Tuck smiled sheepishly then sprang to his feet, reaching out with his left hand to pull Clun forward on the table. With his right hand, he pressed John’s knife against the side of Clun’s neck. “I hate to impose even further on your hospitality, my lord, but I’m afraid I’m going to need your help.”
Cadoc of Clun proved even more useful than Tuck had imagined. By holding Clun hostage, Tuck was not only able to free his friends but collect the money Clun had intended to give to the king. Unlike his uncle, Cadoc of Clun made it past the portcullis in one piece, even though he screamed and ranted at his men to kill the outlaws. In the end, Nasir was forced to knock him out. The outlaws left Clun lying by the river, returning to their camp for a brief rest before starting their journey back to Sherwood. They hoped to put as much distance as possible between themselves and the castle in case Clun decided to retaliate.
“I don’t know how you did it, but thank you,” Robin said as they gathered around the fire Much was building.
“How did you do it?” Much asked, looking up from his task.
Will snorted. “Well, they snuck in, obviously.”
John smiled, glancing at Tuck. “We didn’t have to sneak in. We had Gisburne.”
Robin shot a startled look at the tree, noticing for the first time that their prisoner was missing. “You used him as a hostage?”

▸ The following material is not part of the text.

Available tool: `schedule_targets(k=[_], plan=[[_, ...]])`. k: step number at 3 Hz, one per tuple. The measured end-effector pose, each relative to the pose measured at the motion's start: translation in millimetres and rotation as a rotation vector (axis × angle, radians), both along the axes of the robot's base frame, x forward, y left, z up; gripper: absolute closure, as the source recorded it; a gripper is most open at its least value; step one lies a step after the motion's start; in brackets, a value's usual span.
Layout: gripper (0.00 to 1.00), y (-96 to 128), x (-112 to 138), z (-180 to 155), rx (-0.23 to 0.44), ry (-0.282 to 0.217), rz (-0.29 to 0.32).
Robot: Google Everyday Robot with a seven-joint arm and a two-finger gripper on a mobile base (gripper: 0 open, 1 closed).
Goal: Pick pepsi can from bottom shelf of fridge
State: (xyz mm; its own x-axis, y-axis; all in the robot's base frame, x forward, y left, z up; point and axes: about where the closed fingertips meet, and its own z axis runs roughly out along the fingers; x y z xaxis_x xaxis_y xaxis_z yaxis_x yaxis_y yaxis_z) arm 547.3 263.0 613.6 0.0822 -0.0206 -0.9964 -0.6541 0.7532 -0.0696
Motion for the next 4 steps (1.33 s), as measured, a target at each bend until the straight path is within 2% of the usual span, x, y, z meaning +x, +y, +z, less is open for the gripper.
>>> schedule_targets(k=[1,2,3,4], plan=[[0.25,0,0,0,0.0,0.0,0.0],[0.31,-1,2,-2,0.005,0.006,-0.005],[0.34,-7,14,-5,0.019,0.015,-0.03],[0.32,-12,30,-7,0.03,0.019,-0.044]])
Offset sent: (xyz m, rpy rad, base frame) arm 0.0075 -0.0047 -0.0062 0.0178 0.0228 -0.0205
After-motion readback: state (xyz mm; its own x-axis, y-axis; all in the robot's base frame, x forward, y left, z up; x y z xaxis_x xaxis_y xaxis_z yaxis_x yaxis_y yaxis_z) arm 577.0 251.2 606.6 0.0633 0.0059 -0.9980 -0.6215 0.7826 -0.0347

Tuck bit his lip, not quite meeting Robin’s eyes. “Umm…not exactly.”
“Tuck poisoned him,” John said.
Will’s face lit up. “You poisoned Gisburne? E’s actually dead?” He jumped to his feet and flew at Tuck, throwing his arms around him.
Robin was staring at Tuck in shock. “You killed him, even though I told you not to, even though you knew – ”
“I didn’t kill him!” Tuck cried, managing to squirm out of Will’s embrace. “I only gave him enough foxglove to make him ill. I thought the guards might allow a friar and shepherd to enter the castle if they were escorting a sick knight who just happened to be Sir Guy of Gisburne, the man Cadoc of Clun had been expecting.”
“Hold on!” Will said. “You mean, Gisburne isn’t dead? Tuck!”
“Well, he wouldn’t have done us much good if he had died, would he?”
Will wasn’t ready to give up just yet. “Are you sure he didn’t die? Maybe the poison worked.”
John shook his head morosely. “He was getting better when I last saw him. He was able to say the bloody password and betray me to Clun. The bastard’s going to live.”
Robin was still gaping at Tuck. “Poisoned?”
Tuck threw up his hands. “Well, Gisburne wouldn’t help us willingly and he seemed the best way into the castle. In case you’ve forgotten, you thought the same thing when you decided to impersonate him.”